> _Goal of the exercise_: Go through the data below and copy each line that includes "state".

::: Dataset extract

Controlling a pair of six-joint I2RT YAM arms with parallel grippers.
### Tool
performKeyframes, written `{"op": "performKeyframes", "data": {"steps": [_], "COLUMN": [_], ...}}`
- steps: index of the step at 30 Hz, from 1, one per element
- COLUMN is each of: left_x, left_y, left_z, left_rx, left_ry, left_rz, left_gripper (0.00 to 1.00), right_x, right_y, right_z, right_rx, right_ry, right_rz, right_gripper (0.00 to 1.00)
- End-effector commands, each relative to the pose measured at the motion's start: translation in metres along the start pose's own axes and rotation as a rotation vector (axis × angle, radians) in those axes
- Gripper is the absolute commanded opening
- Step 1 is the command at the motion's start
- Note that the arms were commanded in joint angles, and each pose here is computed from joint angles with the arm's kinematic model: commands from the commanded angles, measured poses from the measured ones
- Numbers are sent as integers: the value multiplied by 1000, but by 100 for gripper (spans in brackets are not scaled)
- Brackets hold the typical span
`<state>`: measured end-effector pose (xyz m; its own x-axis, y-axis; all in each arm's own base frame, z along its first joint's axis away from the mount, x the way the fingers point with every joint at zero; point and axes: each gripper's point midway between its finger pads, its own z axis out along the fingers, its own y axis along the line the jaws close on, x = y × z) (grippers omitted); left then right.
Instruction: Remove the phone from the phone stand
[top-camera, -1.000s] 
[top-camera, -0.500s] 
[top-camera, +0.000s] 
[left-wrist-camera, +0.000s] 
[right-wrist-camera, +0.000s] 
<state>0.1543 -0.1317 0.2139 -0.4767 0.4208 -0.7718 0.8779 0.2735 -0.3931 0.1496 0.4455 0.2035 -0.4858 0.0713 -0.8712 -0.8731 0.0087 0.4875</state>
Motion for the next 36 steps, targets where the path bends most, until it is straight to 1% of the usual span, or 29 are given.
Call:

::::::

> _Answer for the task_:
`<state>`: measured end-effector pose (xyz m; its own x-axis, y-axis; all in each arm's own base frame, z along its first joint's axis away from the mount, x the way the fingers point with every joint at zero; point and axes: each gripper's point midway between its finger pads, its own z axis out along the fingers, its own y axis along the line the jaws close on, x = y × z) (grippers omitted); left then right.
<state>0.1543 -0.1317 0.2139 -0.4767 0.4208 -0.7718 0.8779 0.2735 -0.3931 0.1496 0.4455 0.2035 -0.4858 0.0713 -0.8712 -0.8731 0.0087 0.4875</state>

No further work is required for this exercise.